(GIVEN DATA begins)

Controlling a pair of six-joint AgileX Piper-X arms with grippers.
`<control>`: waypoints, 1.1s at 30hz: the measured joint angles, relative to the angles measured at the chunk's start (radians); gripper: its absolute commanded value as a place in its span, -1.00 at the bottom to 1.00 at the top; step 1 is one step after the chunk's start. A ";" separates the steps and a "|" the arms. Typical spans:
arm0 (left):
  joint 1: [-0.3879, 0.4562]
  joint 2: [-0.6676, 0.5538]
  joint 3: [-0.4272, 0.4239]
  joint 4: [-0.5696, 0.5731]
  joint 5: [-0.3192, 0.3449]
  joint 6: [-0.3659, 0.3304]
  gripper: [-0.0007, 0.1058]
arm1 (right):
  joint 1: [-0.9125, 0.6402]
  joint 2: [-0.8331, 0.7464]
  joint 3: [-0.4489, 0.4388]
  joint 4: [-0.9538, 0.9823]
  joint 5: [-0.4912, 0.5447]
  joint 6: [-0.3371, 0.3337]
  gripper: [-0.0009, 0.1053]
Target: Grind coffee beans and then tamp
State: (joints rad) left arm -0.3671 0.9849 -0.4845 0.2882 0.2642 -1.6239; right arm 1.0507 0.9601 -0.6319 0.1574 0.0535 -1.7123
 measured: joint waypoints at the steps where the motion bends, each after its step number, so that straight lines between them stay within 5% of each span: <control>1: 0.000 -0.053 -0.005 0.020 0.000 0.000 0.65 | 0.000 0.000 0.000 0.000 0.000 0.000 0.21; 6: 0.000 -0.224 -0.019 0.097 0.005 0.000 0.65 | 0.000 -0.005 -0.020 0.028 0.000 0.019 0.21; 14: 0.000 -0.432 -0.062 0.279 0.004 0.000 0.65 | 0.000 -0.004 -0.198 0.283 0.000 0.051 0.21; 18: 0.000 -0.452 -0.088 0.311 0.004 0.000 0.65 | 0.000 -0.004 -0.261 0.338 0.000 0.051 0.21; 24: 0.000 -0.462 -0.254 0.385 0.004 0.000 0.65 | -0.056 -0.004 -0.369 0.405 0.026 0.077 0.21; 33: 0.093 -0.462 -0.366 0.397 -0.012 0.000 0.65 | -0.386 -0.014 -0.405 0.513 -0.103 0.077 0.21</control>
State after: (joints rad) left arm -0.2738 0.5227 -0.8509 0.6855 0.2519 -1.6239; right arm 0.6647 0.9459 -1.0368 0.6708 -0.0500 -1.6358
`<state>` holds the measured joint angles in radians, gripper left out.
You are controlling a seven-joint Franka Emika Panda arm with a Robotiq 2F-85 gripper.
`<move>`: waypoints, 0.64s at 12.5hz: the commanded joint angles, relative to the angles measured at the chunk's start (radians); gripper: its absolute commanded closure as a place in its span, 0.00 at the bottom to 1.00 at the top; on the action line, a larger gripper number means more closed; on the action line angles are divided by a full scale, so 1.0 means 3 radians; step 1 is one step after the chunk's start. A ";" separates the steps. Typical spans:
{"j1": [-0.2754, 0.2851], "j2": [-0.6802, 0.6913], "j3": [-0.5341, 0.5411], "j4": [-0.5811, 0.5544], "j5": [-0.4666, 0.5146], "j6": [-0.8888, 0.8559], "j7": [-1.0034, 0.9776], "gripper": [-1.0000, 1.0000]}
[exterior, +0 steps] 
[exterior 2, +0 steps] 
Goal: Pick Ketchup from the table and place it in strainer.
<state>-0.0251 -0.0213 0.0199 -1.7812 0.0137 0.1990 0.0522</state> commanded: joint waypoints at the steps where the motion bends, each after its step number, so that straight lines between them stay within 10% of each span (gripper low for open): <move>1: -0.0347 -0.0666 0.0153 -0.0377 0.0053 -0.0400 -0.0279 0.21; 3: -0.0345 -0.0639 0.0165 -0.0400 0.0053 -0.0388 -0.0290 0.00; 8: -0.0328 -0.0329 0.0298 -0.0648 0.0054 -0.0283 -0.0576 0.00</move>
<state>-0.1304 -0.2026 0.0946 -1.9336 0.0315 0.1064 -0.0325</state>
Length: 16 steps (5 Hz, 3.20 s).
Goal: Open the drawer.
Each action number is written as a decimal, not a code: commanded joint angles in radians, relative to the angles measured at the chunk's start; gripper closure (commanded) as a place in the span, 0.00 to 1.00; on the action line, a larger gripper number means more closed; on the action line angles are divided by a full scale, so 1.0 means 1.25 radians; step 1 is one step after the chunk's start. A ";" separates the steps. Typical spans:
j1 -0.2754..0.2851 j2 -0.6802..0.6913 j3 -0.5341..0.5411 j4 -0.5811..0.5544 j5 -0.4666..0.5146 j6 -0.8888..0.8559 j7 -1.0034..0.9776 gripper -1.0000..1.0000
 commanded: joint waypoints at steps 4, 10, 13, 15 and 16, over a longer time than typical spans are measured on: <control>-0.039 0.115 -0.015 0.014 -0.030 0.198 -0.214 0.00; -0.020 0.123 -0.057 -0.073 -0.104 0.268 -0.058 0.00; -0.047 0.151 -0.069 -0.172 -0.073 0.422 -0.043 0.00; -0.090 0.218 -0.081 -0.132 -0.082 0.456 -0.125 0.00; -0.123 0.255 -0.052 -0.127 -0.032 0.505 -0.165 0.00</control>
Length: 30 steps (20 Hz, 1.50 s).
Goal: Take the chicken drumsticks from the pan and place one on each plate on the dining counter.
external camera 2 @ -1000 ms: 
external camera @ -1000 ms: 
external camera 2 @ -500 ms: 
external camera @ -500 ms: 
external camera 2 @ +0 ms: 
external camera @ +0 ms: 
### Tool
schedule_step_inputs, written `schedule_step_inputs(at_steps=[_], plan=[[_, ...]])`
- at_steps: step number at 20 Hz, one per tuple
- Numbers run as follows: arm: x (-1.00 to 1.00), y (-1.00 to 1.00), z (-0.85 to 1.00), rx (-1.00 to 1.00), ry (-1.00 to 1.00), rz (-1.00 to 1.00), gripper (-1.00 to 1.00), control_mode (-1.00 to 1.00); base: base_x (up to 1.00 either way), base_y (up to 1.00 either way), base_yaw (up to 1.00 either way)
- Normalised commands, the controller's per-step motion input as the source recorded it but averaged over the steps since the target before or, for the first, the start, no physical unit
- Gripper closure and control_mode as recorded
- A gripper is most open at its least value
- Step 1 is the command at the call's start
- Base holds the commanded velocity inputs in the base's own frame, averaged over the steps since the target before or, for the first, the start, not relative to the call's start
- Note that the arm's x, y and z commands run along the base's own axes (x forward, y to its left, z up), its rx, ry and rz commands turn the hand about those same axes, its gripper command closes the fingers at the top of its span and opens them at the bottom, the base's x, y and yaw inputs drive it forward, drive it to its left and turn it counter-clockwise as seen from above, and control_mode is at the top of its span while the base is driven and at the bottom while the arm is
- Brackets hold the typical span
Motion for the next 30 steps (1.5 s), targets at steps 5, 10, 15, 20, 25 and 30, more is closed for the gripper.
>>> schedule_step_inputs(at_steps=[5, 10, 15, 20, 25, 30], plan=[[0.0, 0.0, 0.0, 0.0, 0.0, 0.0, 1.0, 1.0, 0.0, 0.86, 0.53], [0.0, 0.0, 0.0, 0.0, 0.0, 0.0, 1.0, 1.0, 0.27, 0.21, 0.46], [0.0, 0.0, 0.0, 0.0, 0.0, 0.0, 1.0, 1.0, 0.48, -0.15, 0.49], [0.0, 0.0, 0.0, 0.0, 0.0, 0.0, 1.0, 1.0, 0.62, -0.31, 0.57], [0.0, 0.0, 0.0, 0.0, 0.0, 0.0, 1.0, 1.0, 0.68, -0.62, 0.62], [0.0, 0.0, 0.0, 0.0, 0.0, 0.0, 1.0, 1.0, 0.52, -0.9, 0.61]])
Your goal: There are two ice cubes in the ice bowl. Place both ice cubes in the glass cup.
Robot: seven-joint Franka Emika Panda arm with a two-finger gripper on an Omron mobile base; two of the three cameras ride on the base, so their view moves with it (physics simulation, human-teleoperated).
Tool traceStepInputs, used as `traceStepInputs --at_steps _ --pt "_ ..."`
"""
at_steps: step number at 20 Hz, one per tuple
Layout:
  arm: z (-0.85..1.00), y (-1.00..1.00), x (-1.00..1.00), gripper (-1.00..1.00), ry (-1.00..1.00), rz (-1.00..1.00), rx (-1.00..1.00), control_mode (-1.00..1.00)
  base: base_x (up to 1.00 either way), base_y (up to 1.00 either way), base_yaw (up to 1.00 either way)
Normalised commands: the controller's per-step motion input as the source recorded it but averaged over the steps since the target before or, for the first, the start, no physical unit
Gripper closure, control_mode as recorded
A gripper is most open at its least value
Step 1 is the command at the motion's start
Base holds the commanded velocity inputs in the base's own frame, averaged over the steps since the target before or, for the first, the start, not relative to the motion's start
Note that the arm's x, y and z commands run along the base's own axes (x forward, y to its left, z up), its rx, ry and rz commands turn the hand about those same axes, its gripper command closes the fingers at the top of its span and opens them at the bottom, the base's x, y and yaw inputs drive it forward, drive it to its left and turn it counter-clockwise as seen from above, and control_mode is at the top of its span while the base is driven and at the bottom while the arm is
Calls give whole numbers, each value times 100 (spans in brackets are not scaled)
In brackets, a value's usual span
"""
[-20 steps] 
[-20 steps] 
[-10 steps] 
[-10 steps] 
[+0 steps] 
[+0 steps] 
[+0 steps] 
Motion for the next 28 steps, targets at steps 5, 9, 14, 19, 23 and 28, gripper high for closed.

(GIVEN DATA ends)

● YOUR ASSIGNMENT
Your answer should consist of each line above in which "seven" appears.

● ANSWER TO THIS PROBLEM
You are controlling a seven-joint Franka Emika Panda arm with a Robotiq 2F-85 gripper.
Robot: seven-joint Franka Emika Panda arm with a two-finger gripper on an Omron mobile base; two of the three cameras ride on the base, so their view moves with it (physics simulation, human-teleoperated).

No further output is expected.